This nationwide telephone survey was conducted in 77 Veterans Affairs medical centers that offer palliative care consultation services and dedicated palliative care units. One family member per patient who died at a participating Veterans Affairs medical center between July 1, 2008, and December 31, 2009, was invited to participate. The telephone survey included 1 global rating item and 9 core items describing the patient's care in the last month of life.
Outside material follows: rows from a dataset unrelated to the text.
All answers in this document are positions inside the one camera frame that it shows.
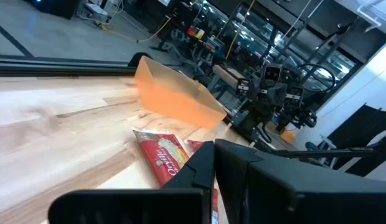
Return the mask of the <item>black fabric screen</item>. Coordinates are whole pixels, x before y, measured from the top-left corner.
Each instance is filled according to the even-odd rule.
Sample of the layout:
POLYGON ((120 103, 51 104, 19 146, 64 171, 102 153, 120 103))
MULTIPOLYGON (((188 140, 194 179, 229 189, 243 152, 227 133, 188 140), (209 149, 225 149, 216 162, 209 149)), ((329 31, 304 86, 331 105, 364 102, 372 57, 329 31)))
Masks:
MULTIPOLYGON (((362 105, 327 138, 338 149, 365 147, 378 134, 386 131, 386 111, 362 105)), ((360 158, 346 170, 349 174, 364 177, 386 161, 386 139, 375 149, 376 154, 360 158)))

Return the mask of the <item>black table edge rail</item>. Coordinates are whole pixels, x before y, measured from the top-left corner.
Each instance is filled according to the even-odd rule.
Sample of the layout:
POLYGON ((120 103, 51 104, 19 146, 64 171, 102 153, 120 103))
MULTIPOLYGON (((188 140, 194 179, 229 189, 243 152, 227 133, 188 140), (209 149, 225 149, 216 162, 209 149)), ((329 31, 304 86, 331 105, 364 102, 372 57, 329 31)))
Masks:
POLYGON ((0 55, 0 77, 132 77, 126 63, 0 55))

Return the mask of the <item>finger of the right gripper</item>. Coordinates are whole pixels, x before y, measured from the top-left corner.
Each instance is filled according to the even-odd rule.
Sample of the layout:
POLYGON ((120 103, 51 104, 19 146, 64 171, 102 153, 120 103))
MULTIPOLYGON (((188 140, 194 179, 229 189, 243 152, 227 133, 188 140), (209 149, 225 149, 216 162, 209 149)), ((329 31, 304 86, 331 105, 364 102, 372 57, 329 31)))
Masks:
POLYGON ((262 79, 252 79, 249 83, 249 100, 252 103, 269 103, 267 93, 264 90, 268 89, 266 81, 262 79))
POLYGON ((286 98, 287 84, 276 83, 268 89, 268 100, 271 105, 282 106, 286 98))

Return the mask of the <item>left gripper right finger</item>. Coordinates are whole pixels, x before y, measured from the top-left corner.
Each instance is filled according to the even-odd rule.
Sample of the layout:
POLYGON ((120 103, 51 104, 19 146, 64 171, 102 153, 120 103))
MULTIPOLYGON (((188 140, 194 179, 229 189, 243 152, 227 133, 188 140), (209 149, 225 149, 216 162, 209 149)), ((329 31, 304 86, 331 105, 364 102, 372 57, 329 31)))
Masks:
POLYGON ((229 224, 386 224, 386 182, 215 140, 229 224))

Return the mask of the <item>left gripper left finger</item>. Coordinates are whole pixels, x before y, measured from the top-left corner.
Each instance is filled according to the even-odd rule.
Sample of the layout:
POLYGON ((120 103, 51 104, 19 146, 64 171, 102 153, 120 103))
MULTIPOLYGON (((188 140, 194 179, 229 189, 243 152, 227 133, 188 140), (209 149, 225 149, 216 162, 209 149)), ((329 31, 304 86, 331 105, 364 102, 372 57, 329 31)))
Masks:
POLYGON ((63 194, 49 207, 49 224, 212 224, 214 159, 206 141, 160 189, 63 194))
Interviews were completed with family members for 5901 of 9546 patients. Of these, 1873 received usual care, 1549 received a palliative care consultation, and 2479 received care in a palliative care unit. After nonresponse weighting and propensity score adjustment, families of patients who received a palliative care consultation were more likely than those who received usual care to report that the patient's care in the last month of life had been "excellent" (adjusted proportions: 51% vs 46%; odds ratio [OR], 1.25; 95% confidence interval [CI], 1.02-1.55; P = .04). However, families of patients who received care in a palliative care unit were even more likely to report excellent care (adjusted proportions: 63% vs 53%; OR, 1.52; 95% CI, 1.25-1.85; P < .001).
Care received in palliative care units may offer more improvements in care than those achieved with palliative care consultations.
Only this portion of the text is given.